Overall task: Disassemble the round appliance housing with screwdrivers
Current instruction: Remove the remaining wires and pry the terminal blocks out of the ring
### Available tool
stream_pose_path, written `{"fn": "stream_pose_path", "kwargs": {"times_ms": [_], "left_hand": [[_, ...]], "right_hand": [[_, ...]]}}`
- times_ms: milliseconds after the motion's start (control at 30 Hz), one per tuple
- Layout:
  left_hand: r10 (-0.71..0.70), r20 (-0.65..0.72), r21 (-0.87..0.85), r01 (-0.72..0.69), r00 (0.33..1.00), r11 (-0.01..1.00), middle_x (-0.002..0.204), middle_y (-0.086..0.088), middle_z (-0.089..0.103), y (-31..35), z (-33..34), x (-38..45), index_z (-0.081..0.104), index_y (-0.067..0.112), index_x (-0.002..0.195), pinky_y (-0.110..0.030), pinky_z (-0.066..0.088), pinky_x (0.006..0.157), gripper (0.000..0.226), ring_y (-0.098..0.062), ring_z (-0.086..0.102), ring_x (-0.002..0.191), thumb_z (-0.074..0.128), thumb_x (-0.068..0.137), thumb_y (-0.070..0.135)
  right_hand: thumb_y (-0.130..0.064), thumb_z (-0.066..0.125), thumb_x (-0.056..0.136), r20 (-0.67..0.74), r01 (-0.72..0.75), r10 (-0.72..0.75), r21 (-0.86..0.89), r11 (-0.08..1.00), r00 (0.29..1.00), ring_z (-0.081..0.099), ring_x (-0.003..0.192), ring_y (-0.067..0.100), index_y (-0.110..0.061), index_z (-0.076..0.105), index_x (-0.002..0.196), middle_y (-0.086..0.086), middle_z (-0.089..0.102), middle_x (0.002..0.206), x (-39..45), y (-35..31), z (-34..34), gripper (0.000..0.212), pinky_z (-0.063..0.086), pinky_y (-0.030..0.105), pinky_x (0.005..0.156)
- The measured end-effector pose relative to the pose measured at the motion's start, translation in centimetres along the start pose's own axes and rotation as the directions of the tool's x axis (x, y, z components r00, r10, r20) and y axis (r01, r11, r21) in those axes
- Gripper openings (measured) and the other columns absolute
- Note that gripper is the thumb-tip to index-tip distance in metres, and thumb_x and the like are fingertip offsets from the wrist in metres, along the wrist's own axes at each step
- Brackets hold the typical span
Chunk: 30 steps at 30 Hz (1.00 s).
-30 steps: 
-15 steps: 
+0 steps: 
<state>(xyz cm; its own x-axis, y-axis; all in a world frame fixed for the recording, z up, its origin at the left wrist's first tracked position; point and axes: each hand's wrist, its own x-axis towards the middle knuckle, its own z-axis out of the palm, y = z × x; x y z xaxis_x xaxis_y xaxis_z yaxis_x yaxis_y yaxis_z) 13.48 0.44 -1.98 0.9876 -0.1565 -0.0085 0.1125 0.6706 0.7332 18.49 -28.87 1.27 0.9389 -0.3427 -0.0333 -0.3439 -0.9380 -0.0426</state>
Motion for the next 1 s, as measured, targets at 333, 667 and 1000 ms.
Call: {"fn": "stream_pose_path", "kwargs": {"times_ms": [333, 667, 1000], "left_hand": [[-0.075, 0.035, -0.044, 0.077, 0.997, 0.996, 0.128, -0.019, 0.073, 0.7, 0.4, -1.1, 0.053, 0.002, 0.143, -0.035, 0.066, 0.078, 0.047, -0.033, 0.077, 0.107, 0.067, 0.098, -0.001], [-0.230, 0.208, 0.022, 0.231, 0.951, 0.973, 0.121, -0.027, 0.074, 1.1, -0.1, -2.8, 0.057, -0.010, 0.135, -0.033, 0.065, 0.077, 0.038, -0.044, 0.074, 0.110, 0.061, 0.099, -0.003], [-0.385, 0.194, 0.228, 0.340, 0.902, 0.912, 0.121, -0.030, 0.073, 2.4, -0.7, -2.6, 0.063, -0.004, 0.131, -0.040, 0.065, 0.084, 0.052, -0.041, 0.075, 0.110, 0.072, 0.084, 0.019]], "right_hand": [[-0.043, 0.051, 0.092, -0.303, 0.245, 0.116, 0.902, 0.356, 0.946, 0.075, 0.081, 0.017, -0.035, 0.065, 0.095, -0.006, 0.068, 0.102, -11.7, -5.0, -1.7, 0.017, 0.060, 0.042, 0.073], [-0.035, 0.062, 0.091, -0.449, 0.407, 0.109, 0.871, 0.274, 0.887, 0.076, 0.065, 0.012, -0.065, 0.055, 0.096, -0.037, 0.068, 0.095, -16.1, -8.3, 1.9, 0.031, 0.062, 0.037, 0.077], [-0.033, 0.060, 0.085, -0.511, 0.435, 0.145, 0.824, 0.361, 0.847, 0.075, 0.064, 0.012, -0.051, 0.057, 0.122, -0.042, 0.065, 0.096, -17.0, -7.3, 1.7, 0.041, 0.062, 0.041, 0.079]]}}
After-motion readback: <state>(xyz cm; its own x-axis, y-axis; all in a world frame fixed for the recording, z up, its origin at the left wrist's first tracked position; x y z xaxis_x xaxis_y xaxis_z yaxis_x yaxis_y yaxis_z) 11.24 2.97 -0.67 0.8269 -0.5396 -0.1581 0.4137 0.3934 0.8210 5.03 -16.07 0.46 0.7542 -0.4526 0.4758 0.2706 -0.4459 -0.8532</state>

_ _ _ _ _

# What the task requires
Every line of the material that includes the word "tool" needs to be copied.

# Solution to this exercise
### Available tool
- The measured end-effector pose relative to the pose measured at the motion's start, translation in centimetres along the start pose's own axes and rotation as the directions of the tool's x axis (x, y, z components r00, r10, r20) and y axis (r01, r11, r21) in those axes

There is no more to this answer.